• _WORK ITEM_
Copy nothing but the lines from the one containing "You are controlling" through the last line of the records, repeated exactly and without pictures.

━━━━━━━━━━━━━━━━

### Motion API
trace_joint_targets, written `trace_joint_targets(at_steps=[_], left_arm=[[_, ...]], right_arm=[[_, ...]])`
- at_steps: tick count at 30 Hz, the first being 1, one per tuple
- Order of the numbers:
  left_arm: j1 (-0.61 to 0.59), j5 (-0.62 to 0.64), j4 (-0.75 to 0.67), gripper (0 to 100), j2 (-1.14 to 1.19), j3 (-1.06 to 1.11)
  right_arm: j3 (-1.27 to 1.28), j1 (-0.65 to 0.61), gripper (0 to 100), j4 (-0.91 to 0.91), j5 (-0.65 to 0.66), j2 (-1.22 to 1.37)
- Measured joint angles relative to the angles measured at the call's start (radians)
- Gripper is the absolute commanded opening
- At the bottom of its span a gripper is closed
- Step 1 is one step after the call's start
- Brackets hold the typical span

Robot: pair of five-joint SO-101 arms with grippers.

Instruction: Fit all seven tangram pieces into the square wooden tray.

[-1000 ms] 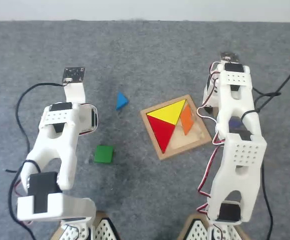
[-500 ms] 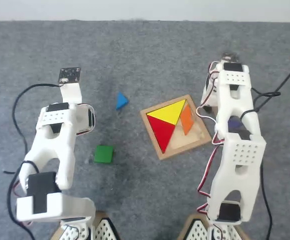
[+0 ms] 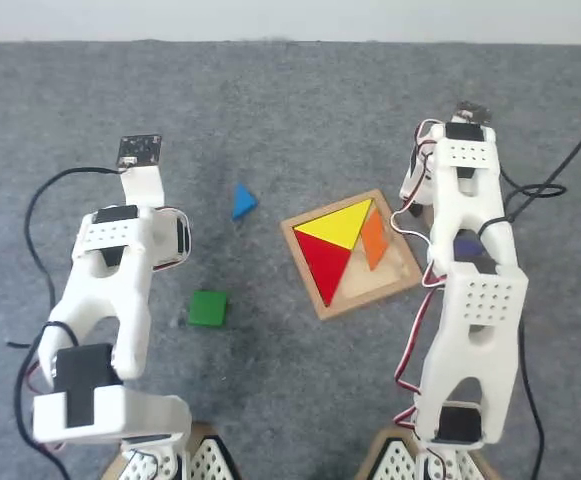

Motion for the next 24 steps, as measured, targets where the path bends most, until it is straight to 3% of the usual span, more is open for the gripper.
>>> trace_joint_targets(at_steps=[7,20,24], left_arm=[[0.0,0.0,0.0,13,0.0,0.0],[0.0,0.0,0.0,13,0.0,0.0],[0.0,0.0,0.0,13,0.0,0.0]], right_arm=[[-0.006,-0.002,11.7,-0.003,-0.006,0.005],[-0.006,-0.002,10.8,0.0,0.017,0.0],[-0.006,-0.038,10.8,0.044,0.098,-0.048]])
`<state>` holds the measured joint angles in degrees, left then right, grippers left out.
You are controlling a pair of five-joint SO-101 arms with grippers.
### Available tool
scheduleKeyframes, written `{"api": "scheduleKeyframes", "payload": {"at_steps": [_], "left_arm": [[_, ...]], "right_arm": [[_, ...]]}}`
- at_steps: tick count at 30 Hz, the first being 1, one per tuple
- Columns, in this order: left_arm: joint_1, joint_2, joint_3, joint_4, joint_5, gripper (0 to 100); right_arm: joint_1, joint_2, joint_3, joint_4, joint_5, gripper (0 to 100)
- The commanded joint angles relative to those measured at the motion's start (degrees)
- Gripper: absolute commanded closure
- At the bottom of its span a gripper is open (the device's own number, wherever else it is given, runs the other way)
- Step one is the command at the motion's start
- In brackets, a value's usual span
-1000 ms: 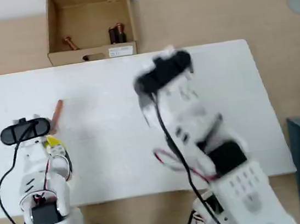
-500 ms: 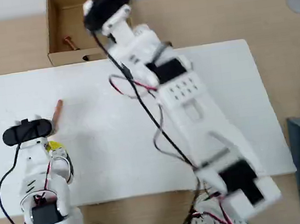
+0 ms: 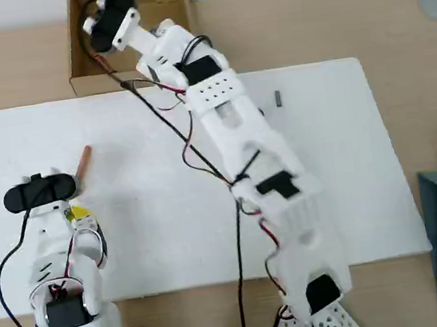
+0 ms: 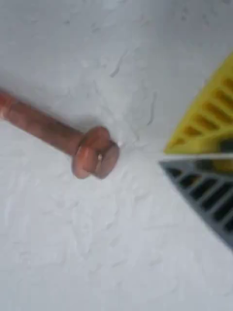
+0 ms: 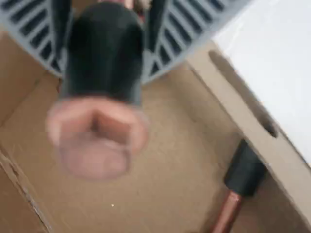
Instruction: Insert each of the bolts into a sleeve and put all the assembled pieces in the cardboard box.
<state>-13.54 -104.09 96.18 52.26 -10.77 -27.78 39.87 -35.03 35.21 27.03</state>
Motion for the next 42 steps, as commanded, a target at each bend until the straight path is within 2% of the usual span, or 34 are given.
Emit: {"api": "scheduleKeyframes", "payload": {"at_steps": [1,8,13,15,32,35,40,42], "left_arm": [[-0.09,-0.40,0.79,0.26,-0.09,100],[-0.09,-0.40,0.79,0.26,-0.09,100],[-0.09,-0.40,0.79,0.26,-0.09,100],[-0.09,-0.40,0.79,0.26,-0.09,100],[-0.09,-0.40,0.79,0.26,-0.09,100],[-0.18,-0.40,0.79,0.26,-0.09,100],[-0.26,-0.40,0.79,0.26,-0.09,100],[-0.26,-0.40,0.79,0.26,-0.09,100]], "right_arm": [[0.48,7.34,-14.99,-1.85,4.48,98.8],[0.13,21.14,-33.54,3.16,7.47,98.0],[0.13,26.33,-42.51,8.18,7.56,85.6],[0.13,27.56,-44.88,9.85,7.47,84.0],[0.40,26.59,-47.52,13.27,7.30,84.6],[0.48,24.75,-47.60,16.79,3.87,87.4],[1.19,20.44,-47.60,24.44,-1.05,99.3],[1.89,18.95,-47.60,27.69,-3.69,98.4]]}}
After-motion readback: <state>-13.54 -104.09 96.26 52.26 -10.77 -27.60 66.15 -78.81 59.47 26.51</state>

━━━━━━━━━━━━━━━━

• _RESPONSE TO THIS EXERCISE_
You are controlling a pair of five-joint SO-101 arms with grippers.
### Available tool
scheduleKeyframes, written `{"api": "scheduleKeyframes", "payload": {"at_steps": [_], "left_arm": [[_, ...]], "right_arm": [[_, ...]]}}`
- at_steps: tick count at 30 Hz, the first being 1, one per tuple
- Columns, in this order: left_arm: joint_1, joint_2, joint_3, joint_4, joint_5, gripper (0 to 100); right_arm: joint_1, joint_2, joint_3, joint_4, joint_5, gripper (0 to 100)
- The commanded joint angles relative to those measured at the motion's start (degrees)
- Gripper: absolute commanded closure
- At the bottom of its span a gripper is open (the device's own number, wherever else it is given, runs the other way)
- Step one is the command at the motion's start
- In brackets, a value's usual span
-1000 ms: 
-500 ms: 
+0 ms: 
+0 ms: 
+0 ms: 
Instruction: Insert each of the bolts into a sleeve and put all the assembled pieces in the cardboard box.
<state>-13.54 -104.09 96.18 52.26 -10.77 -27.78 39.87 -35.03 35.21 27.03</state>
Motion for the next 42 steps, as commanded, a target at each bend until the straight path is within 2% of the usual span, or 34 are given.
Emit: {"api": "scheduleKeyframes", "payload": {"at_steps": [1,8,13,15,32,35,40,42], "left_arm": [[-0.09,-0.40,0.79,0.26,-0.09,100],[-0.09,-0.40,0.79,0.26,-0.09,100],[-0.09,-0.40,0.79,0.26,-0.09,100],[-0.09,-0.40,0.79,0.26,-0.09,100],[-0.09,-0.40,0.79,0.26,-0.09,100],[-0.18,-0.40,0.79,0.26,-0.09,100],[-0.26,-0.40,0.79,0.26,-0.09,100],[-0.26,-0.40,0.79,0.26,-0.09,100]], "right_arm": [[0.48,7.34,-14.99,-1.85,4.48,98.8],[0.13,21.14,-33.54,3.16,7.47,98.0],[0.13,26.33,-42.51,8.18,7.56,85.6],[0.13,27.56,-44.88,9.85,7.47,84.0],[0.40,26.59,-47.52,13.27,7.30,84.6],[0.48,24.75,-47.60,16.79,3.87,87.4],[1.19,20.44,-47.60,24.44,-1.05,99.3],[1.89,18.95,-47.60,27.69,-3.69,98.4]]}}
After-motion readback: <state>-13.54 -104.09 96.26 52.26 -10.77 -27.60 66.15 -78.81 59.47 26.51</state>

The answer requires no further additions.